───── Materials provided ─────

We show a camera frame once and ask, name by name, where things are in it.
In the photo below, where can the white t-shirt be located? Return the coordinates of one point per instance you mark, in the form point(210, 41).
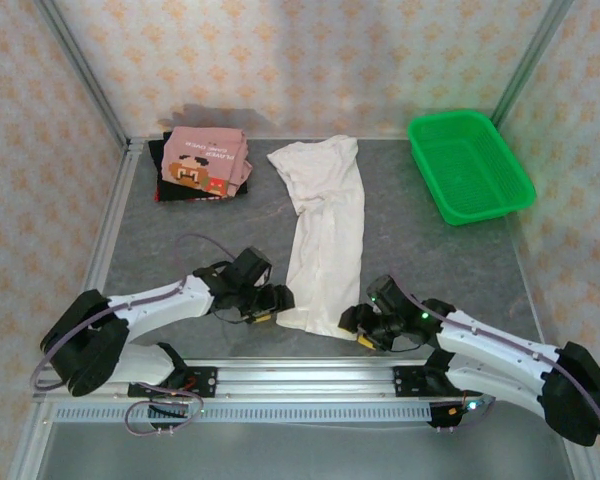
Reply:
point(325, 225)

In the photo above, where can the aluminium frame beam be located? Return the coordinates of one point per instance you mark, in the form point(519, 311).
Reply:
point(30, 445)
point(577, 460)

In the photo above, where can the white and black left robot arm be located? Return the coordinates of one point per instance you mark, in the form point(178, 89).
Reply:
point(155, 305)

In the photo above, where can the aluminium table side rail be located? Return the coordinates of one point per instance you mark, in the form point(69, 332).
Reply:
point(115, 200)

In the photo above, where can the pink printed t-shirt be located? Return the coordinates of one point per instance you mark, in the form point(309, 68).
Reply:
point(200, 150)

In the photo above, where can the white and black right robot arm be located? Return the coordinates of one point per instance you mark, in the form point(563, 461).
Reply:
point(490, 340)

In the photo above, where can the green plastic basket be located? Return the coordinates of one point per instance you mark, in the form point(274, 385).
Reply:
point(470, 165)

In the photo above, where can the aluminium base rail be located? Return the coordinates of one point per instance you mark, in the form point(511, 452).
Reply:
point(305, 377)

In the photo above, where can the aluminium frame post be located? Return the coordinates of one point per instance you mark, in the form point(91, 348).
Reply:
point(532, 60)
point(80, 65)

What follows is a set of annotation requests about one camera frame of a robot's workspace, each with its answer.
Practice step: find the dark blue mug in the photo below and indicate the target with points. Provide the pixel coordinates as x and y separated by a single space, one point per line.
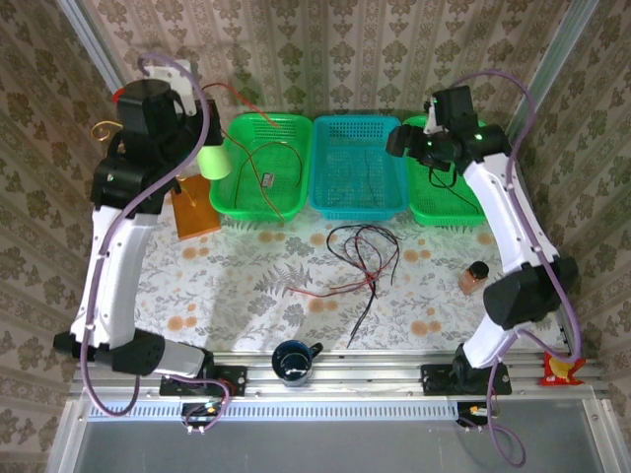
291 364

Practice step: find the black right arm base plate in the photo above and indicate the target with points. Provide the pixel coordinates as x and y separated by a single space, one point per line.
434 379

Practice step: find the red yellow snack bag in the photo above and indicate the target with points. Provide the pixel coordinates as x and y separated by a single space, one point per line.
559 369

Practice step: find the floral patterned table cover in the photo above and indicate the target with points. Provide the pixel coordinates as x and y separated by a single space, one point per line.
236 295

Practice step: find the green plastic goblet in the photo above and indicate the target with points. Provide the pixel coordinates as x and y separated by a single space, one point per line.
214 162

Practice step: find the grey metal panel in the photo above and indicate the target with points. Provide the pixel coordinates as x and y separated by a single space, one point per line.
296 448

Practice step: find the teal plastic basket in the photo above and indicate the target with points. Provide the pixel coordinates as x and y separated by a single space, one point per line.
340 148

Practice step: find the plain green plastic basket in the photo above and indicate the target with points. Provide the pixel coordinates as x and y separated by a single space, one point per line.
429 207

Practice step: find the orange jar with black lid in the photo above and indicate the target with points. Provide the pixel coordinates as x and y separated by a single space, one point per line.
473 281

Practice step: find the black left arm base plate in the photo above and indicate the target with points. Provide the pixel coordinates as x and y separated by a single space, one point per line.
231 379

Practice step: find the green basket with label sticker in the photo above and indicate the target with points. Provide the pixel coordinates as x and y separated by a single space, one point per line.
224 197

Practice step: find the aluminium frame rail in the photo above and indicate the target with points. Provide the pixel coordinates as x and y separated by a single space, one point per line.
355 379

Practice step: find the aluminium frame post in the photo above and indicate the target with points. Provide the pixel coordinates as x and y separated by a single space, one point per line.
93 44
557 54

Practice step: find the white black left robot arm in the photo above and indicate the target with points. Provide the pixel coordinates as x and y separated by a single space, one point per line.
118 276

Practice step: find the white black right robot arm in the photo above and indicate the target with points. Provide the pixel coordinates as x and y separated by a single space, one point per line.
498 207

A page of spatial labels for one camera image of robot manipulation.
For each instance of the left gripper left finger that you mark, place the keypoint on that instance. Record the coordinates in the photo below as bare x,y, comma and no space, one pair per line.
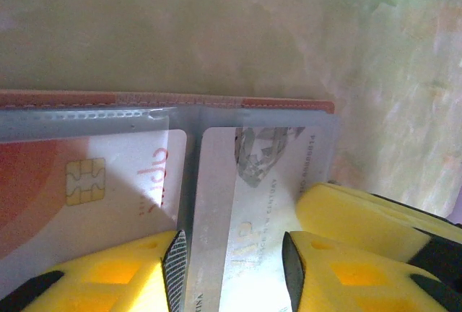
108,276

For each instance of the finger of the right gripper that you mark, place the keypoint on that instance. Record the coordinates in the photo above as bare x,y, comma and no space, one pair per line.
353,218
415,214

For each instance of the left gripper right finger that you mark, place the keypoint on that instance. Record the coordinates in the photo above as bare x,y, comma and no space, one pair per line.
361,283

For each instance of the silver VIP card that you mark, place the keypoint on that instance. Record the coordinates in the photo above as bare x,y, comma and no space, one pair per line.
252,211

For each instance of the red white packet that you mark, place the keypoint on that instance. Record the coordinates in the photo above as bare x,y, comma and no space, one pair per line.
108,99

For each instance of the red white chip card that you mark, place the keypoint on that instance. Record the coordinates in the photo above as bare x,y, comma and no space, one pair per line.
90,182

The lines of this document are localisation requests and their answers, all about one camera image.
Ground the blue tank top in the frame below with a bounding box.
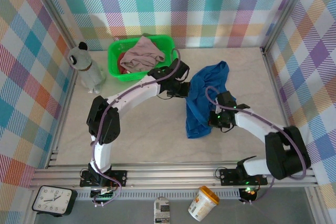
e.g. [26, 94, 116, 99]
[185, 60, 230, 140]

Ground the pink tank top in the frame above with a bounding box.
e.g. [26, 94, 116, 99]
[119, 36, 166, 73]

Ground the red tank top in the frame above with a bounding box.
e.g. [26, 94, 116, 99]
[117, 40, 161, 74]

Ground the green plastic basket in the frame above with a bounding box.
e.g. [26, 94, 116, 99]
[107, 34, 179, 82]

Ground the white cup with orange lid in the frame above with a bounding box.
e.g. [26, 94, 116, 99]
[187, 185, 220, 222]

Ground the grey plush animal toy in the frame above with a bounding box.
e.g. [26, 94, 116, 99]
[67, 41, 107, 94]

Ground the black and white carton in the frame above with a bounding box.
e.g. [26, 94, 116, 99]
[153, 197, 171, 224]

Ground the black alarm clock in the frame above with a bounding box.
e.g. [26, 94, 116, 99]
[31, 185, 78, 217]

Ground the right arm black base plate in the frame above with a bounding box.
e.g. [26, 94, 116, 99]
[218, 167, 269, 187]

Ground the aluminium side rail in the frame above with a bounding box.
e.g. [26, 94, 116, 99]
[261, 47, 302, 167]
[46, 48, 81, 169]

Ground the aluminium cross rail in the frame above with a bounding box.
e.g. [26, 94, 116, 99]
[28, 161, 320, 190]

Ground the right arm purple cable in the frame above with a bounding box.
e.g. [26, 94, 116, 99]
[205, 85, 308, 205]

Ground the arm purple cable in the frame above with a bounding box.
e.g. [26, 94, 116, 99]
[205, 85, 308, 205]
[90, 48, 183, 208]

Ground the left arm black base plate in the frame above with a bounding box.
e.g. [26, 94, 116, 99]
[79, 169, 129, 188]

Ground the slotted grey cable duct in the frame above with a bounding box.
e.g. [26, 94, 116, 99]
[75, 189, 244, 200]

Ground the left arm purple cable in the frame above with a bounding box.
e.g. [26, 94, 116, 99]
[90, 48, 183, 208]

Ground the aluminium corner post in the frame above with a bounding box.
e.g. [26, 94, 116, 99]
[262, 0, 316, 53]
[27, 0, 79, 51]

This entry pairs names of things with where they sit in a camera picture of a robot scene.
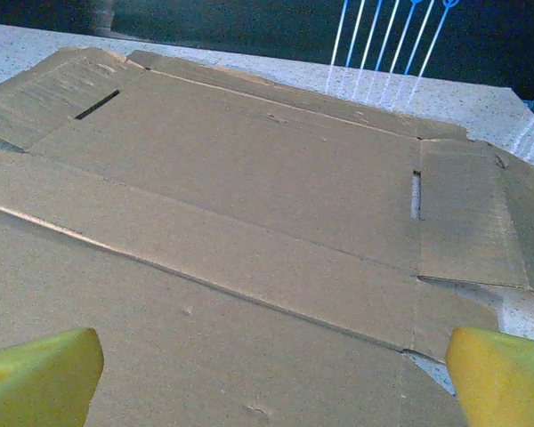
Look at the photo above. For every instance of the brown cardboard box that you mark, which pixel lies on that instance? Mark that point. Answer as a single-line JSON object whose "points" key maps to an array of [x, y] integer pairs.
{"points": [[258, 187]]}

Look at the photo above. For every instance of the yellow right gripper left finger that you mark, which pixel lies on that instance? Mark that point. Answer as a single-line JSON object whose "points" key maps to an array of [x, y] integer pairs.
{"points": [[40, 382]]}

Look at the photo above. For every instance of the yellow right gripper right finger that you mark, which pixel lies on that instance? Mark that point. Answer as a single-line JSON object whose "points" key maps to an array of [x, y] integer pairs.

─────

Problem description: Wherever the string "things" appears in the records above, copy the line it sits in.

Reply:
We show a camera frame once and ask, name by name, where things are in it.
This entry pairs names of things with where they sit in a camera picture of a robot scene.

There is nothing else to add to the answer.